#### Your objective
The listing below needs to be copied in full, exactly.
Start of Block
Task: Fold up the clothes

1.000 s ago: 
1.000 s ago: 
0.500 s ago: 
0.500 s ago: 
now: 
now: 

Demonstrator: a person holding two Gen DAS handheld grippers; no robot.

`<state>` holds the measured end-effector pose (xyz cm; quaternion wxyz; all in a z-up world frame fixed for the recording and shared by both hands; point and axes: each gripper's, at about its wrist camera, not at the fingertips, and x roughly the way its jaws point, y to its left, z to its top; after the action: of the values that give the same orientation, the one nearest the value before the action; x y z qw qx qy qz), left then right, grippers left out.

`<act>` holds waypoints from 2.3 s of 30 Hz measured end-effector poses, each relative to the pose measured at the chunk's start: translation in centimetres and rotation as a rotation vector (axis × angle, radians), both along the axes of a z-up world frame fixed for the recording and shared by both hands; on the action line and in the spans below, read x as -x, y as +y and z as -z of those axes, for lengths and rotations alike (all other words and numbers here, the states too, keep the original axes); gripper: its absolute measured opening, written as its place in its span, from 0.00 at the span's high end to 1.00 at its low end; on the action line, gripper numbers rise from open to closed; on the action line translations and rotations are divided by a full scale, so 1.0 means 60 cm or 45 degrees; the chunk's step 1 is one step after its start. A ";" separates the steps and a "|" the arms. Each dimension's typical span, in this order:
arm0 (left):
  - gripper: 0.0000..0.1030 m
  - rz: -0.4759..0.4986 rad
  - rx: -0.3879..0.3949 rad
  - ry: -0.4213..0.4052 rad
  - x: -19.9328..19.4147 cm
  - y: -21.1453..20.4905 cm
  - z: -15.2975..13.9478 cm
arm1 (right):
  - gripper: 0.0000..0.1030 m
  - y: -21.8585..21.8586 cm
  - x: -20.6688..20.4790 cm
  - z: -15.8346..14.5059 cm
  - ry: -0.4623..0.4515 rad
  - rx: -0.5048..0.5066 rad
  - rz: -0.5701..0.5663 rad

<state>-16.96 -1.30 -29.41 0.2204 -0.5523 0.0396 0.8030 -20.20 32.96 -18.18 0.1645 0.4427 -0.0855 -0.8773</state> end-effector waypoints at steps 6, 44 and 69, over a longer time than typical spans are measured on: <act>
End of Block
#### Reply to the exercise
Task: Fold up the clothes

1.000 s ago: 
1.000 s ago: 
0.500 s ago: 
0.500 s ago: 
now: 
now: 

Demonstrator: a person holding two Gen DAS handheld grippers; no robot.

`<state>` holds the measured end-effector pose (xyz cm; quaternion wxyz; all in a z-up world frame fixed for the recording and shared by both hands; point and axes: each gripper's, at about its wrist camera, not at the fingertips, and x roughly the way its jaws point, y to its left, z to its top; after the action: of the values that give the same orientation, the one nearest the value before the action; x y z qw qx qy qz), left then right, grippers left out.

`<act>` holds waypoints from 2.3 s of 30 Hz measured end-effector poses, each relative to the pose measured at the chunk's start: translation in centimetres and rotation as a rotation vector (axis × angle, radians), both along the axes of a z-up world frame fixed for the recording and shared by both hands; on the action line and in the spans below, read x as -x, y as +y and z as -z of those axes, for lengths and rotations alike (all other words and numbers here, the states too, keep the original axes); gripper: its absolute measured opening, written as its place in its span, from 0.00 at the span's high end to 1.00 at its low end; on the action line, gripper numbers rise from open to closed; on the action line translations and rotations are divided by a full scale, so 1.0 means 60 cm or 45 degrees; the chunk's step 1 is one step after its start. A ";" separates the steps and a "|" the arms. Each dimension's typical span, in this order:
arm0 (left):
  - gripper: 0.0000..0.1030 m
  - rz: -0.4759..0.4986 rad
  - rx: -0.3879..0.3949 rad
  - ry: -0.4213..0.4052 rad
  - x: -19.9328..19.4147 cm
  - y: -21.1453..20.4905 cm
  - z: -15.2975..13.9478 cm
arm1 (right):
  - gripper: 0.0000..0.1030 m
  - y: -21.8585..21.8586 cm
  - x: -20.6688..20.4790 cm
  - z: -15.8346..14.5059 cm
  - ry: -0.4623..0.4515 rad
  - rx: -0.5048..0.5066 rad
  - rz: -0.5701..0.5663 rad

<state>-16.96 -1.30 -29.41 0.2204 -0.5523 0.0396 0.8030 -20.20 32.96 -18.18 0.1645 0.4427 -0.0855 -0.8773</state> end-effector waypoints at steps 6, 44 and 69, over a longer time than typical spans are measured on: <act>

The output is complete.